Friday 24 January 2014

The case for the US technology hardware sector

Tech has only marched halfway up

While technology stocks have enjoyed a strong rally since the stock market nadir at end-2008, it is perhaps surprising to note that they have only recovered 50% of the ground lost during the 2000-2003 tech bust.


But over the last decade or so, there have been many changes in tech-land. Many mobile phone makers such as Nokia, Motorola, SonyEricsson and Blackberry have come and largely gone, to be replaced by Apple, Samsung, LG and a whole raft of Chinese Android smartphone producers. We have seen the advent of the tablet and even the “phablet” (a crossover between a smartphone and a small tablet), and of course we have witnessed the phenomenal rise of social media, with Facebook, Twitter, and Linkedin leading the vanguard. I want to focus in this article on the technology hardware sector, makers of physical technology objects rather than providers of services or software.

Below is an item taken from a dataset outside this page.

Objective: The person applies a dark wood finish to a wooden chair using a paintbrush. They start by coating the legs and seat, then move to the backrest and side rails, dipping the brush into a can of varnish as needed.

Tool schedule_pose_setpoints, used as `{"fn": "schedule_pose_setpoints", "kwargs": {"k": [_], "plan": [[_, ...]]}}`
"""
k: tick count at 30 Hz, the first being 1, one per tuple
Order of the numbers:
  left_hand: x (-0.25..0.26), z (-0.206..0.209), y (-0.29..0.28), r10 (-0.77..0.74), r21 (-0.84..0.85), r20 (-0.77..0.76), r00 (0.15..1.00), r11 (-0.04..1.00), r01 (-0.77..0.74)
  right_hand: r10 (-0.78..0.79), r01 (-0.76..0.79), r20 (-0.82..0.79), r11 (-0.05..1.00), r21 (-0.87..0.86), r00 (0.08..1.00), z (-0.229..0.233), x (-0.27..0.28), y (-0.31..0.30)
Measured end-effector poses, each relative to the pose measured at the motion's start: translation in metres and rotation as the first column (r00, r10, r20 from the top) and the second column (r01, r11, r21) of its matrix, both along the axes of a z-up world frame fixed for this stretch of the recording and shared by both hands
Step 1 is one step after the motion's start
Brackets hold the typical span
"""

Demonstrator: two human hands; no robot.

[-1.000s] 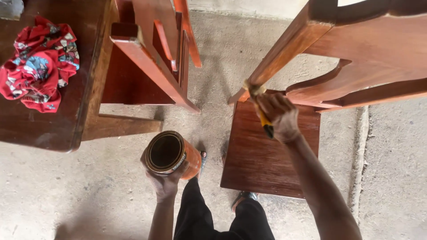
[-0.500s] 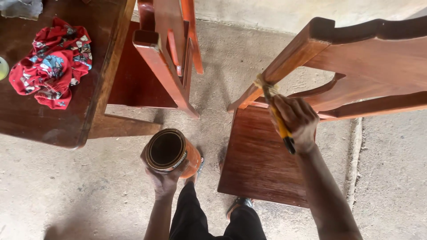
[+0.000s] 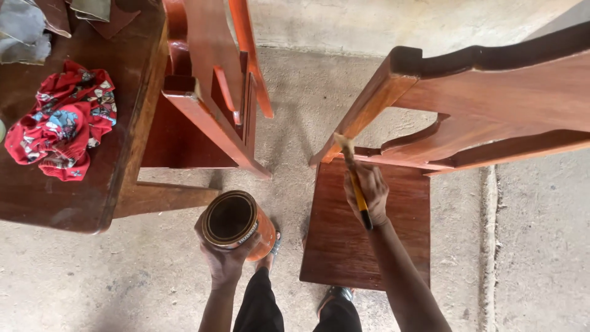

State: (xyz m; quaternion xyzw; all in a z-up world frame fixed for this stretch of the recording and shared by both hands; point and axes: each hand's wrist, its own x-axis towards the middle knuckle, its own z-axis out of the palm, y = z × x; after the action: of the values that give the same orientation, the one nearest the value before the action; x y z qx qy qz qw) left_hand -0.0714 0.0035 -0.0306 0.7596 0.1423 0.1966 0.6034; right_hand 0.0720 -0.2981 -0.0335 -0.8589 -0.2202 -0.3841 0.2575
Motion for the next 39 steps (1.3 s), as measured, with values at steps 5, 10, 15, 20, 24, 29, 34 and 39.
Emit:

Improving Capital Spending Trends Are a Help

The technology sector is particularly geared to macro investment trends, as companies tend to favour technology-related investments in good economic times as they tend to bear quick-to-emerge and sizeable fruit in the form of productivity, boosting profitability. Guess what? US durable goods orders have recovered steadily over last year, pointing to improving corporate investment trends that should benefit tech stocks.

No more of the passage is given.